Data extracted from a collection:
———
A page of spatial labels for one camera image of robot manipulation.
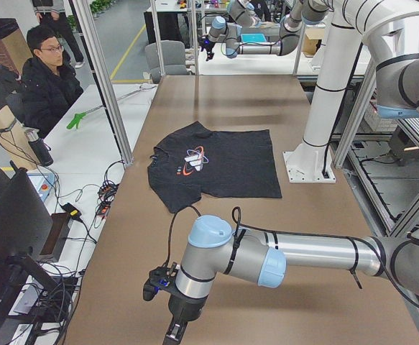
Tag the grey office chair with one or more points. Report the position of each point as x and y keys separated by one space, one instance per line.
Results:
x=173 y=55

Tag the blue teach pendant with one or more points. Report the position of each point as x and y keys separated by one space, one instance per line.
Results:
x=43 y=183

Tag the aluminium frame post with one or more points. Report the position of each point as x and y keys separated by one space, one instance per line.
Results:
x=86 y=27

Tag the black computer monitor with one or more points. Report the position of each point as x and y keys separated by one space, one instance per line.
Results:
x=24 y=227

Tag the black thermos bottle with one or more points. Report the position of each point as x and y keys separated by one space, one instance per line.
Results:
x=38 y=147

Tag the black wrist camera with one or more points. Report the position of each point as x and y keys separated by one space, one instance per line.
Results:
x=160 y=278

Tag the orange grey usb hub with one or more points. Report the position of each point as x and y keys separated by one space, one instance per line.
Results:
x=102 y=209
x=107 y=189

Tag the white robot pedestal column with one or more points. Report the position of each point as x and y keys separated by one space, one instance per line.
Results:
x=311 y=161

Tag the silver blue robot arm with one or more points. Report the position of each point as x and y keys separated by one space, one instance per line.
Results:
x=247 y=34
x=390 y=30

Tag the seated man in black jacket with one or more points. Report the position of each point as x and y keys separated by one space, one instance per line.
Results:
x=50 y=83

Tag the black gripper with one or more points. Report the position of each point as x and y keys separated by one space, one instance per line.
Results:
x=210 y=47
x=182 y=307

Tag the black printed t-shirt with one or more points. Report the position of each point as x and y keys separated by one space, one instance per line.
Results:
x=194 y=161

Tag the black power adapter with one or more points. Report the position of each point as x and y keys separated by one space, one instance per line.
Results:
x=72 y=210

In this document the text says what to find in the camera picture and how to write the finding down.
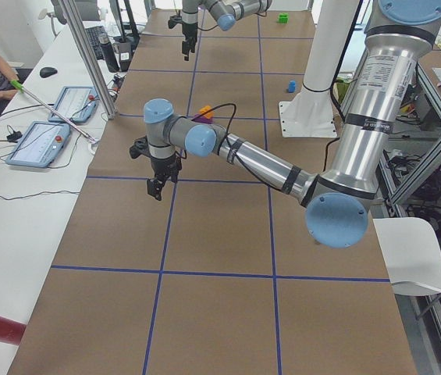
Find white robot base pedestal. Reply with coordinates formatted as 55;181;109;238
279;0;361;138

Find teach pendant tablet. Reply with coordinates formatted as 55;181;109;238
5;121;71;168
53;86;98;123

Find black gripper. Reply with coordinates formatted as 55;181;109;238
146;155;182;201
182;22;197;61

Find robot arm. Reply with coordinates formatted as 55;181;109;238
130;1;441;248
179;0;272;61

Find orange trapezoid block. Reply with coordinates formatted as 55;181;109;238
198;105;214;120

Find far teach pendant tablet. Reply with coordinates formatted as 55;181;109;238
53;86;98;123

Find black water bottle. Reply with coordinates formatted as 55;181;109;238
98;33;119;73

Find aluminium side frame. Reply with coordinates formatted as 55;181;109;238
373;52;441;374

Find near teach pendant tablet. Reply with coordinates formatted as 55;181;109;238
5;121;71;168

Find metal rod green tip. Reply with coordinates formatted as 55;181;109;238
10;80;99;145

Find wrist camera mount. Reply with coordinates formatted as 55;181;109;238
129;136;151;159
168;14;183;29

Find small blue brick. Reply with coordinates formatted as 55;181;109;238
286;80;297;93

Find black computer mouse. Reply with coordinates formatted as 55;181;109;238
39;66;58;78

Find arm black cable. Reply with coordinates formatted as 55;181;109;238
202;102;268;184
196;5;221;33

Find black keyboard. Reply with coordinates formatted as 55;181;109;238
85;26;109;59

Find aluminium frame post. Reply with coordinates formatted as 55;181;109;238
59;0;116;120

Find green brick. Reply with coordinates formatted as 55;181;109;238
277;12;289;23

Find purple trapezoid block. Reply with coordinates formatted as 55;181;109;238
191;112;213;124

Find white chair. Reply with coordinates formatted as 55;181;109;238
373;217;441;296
———
**Your instructions**
Word for word, reproduce all the data, but not the pictures.

**Task answer**
A page of spatial labels for one camera image of robot manipulation.
Tag the grey office chair with one or more points. Report the position of each point as x and y keys separated by one space, one instance per line.
Results:
x=173 y=55

Tag the blue teach pendant with one or more points. Report the position of each point as x and y keys separated by one space, one instance per line.
Results:
x=43 y=183

Tag the aluminium frame post with one or more points. Report the position of each point as x and y keys separated by one space, one instance per line.
Results:
x=86 y=27

Tag the black computer monitor with one or more points. Report the position of each point as x and y keys separated by one space, one instance per line.
Results:
x=24 y=227

Tag the black thermos bottle with one or more points. Report the position of each point as x and y keys separated by one space, one instance per line.
Results:
x=38 y=147

Tag the black wrist camera with one or more points. Report the position of each point as x and y keys separated by one space, one instance per line.
Results:
x=160 y=278

Tag the orange grey usb hub with one or more points. Report the position of each point as x and y keys separated by one space, one instance per line.
Results:
x=102 y=209
x=107 y=189

Tag the white robot pedestal column with one or more points. Report the position of each point as x and y keys separated by one space, one instance per line.
Results:
x=311 y=161

Tag the silver blue robot arm with one or more points. Report the position of each point as x and y keys separated by one space, one instance per line.
Results:
x=247 y=34
x=390 y=30

Tag the seated man in black jacket with one or more points. Report the position of each point as x and y keys separated by one space, one instance per line.
Results:
x=50 y=83

Tag the black gripper with one or more points. Report the position of each point as x and y keys separated by one space, one instance per line.
Results:
x=210 y=47
x=182 y=307

Tag the black printed t-shirt with one or more points. Report the position of each point as x and y keys separated by one space, one instance per line.
Results:
x=194 y=161

Tag the black power adapter with one or more points. Report the position of each point as x and y keys separated by one space, one instance per line.
Results:
x=72 y=210

In this document the text says what to find in the camera picture and how to write the finding down.
Find white robot base pedestal. Reply with coordinates formatted as 55;181;109;238
279;0;361;138

Find teach pendant tablet. Reply with coordinates formatted as 55;181;109;238
5;121;71;168
53;86;98;123

Find black gripper. Reply with coordinates formatted as 55;181;109;238
146;155;182;201
182;22;197;61

Find robot arm. Reply with coordinates formatted as 55;181;109;238
130;1;441;248
179;0;272;61

Find orange trapezoid block. Reply with coordinates formatted as 55;181;109;238
198;105;214;120

Find far teach pendant tablet. Reply with coordinates formatted as 55;181;109;238
53;86;98;123

Find black water bottle. Reply with coordinates formatted as 55;181;109;238
98;33;119;73

Find aluminium side frame. Reply with coordinates formatted as 55;181;109;238
373;52;441;374

Find near teach pendant tablet. Reply with coordinates formatted as 55;181;109;238
5;121;71;168

Find metal rod green tip. Reply with coordinates formatted as 55;181;109;238
10;80;99;145

Find wrist camera mount. Reply with coordinates formatted as 55;181;109;238
129;136;151;159
168;14;183;29

Find small blue brick. Reply with coordinates formatted as 55;181;109;238
286;80;297;93

Find black computer mouse. Reply with coordinates formatted as 55;181;109;238
39;66;58;78

Find arm black cable. Reply with coordinates formatted as 55;181;109;238
202;102;268;184
196;5;221;33

Find black keyboard. Reply with coordinates formatted as 55;181;109;238
85;26;109;59

Find aluminium frame post. Reply with coordinates formatted as 55;181;109;238
59;0;116;120

Find green brick. Reply with coordinates formatted as 55;181;109;238
277;12;289;23

Find purple trapezoid block. Reply with coordinates formatted as 55;181;109;238
191;112;213;124

Find white chair. Reply with coordinates formatted as 55;181;109;238
373;217;441;296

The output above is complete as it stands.